Regarding parameters related to organic matter, similar values have been observed in terms of Chemical Oxygen Demand (COD) (10–40 ppm mg O₂/L) and turbidity (<0.5 NTU) in both cycles.
Regarding bacterial load in water within the aquaponic system, total aerobic bacterial growth was slightly higher in the reclaimed water cycle, as this type of water initially contained a certain microbial load. However, levels gradually stabilized over time, reaching values comparable to those observed in the tap water production cycle. This is a highly positive indicator of the water quality within the system. Notably, no significant pathogens such as Escherichia coli ,Salmonella , Clostridium perfringens, MS2 coliphage, Enterococcus were detected in any of the water sources. On the other hand, during the first weeks of the cycle, reclaimed water has fewer coliform bacteria compared to the aquaponic cycle with tap water.
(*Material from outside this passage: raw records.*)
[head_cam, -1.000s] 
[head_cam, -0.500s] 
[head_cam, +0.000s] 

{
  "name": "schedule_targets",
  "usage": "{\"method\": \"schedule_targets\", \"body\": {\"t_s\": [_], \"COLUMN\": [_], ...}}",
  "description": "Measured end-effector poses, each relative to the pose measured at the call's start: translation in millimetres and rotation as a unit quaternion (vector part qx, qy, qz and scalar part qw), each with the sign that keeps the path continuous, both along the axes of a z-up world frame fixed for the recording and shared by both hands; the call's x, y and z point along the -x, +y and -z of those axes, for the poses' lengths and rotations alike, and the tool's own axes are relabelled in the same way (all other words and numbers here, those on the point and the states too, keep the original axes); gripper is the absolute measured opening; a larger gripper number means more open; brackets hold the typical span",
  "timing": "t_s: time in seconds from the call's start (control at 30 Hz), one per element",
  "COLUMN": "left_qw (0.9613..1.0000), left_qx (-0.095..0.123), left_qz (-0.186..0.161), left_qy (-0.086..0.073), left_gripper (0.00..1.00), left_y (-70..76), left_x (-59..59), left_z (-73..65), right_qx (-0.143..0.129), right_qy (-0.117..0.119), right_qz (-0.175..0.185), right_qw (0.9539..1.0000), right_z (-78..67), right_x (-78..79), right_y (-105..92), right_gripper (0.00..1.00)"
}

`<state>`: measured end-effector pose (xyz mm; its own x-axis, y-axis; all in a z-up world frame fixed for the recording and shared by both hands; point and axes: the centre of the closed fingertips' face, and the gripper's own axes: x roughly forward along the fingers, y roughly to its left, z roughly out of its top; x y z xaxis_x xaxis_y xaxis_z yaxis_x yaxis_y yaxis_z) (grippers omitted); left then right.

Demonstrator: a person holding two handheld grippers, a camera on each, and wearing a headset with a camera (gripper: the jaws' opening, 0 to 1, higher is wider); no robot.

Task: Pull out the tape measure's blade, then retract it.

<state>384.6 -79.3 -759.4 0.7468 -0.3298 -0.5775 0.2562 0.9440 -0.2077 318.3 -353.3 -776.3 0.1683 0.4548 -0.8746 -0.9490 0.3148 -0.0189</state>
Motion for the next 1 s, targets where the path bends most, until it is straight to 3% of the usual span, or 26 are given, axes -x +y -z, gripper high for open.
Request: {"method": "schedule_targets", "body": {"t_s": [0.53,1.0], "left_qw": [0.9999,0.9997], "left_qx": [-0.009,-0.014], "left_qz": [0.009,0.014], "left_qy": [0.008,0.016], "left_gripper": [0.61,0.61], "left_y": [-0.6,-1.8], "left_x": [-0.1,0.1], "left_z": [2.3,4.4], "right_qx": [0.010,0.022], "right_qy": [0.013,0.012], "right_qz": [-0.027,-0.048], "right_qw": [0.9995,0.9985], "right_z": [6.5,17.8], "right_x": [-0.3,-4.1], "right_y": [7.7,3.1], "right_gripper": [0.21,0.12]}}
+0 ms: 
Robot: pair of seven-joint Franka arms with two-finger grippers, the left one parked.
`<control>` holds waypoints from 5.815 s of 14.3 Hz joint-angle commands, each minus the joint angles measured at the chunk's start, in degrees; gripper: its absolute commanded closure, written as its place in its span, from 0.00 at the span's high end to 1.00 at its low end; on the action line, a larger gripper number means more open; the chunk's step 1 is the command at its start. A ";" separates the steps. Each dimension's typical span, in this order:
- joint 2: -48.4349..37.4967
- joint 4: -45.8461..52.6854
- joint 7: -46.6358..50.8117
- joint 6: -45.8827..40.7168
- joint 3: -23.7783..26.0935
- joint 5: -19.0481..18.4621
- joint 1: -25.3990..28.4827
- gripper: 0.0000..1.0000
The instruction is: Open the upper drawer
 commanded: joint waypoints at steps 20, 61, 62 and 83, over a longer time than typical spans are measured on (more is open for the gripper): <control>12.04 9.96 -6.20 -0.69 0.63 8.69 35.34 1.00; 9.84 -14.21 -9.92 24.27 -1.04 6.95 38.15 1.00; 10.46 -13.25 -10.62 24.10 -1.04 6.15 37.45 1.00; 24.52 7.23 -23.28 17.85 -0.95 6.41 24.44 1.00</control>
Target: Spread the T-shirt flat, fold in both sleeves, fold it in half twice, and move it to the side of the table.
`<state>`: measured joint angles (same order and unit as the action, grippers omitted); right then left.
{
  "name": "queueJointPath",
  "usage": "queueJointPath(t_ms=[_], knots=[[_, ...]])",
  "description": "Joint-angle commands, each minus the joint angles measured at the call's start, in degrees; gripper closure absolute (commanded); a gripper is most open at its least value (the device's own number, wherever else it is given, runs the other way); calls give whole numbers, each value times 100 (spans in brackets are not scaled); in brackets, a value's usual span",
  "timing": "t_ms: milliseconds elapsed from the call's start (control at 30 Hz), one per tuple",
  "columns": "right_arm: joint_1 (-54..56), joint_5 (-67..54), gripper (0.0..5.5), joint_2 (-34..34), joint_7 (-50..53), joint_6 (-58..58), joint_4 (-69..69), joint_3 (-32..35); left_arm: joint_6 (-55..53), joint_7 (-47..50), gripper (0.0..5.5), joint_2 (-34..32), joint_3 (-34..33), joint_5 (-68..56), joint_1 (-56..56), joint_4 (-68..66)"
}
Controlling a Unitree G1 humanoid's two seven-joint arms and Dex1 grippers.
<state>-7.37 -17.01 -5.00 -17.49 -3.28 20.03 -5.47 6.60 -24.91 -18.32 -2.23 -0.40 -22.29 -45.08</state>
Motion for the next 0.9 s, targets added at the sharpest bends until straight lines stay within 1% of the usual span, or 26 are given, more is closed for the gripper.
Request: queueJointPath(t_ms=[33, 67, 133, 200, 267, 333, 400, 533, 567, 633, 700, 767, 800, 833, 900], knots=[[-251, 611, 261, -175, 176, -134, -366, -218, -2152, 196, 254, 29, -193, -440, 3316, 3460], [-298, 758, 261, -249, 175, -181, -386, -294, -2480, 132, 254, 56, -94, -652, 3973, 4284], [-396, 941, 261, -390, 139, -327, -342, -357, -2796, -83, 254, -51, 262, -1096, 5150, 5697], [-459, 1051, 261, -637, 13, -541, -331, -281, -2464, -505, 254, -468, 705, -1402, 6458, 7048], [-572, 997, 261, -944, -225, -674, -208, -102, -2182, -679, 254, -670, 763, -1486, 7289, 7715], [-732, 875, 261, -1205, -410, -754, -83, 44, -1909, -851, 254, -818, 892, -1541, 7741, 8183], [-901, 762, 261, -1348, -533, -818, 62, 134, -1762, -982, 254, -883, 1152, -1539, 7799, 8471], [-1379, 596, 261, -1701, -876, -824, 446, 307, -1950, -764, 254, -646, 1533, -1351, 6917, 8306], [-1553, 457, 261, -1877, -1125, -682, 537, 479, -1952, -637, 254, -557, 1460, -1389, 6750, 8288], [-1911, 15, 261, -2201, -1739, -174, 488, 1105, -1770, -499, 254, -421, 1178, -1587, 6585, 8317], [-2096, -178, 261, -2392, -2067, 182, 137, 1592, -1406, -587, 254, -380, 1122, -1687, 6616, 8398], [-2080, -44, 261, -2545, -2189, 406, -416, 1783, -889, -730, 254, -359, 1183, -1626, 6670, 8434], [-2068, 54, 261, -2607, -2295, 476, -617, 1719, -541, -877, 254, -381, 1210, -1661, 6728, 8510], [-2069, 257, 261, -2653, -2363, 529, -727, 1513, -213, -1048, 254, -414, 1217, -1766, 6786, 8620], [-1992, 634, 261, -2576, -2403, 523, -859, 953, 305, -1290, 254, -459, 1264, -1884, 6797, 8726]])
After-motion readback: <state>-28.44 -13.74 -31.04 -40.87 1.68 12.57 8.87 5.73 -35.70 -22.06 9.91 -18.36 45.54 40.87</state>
However, over the weeks, coliform levels in both cycles become similar.
Conclusions
The physicochemical and microbiological parameters analyzed do not indicate that feeding reclaimed water into an aquaponic system affects the yields of plants and fish within the system. Key parameters related to organic matter suggest that organic content in the medium is limited, thus not depleting the available dissolved oxygen and preventing the proliferation of anaerobic bacteria that produce undesirable compounds such as hydrogen sulfide, methane, or ammonia. It has been demonstrated that the introduction of reclaimed water into an aquaponic system does not result in an increase in bacterial load, nor is this reflected in the bacterial populations found in the animal and plant species within the system. No significant pathogenic species, as previously mentioned, were detected. Meanwhile, levels of aerobic bacteria and coliform bacteria were found to be comparable across both water sources.
Literature
[1] Greenfeld, A., Becker, N., McIlwain, J., Fotedar, R., & Bornman, J. F. (2019). Economically viable aquaponics? Identifying the gap between potential and current uncertainties. Reviews in Aquaculture, 11(3), 848-862. doi:10.1111/raq.12269
[2] Urban Aquaculture. 2005. Eds. 10.1079/9780851998299.0001
[3] Stuart W. Bunting, Confronting the realities of wastewater aquaculture in peri-urban Kolkata with bioeconomic modelling, Water Research, Volume 41, Issue 2, 2007, 499-505.
[4] Cifuentes-Torres Liliana, Correa-Reyes Gabriel, Mendoza-Espinosa Leopoldo G. Can Reclaimed Water Be Used for Sustainable Food Production in Aquaponics? Frontiers in Plant Science, 12 2021, 981
[5] Official Journal of the European Union, 2020 “REGULATION (EU) 2020/741 OF THE EUROPEAN PARLIAMENT AND OF THE COUNCIL of 25 May 2020 on minimum requirements for water reuse”.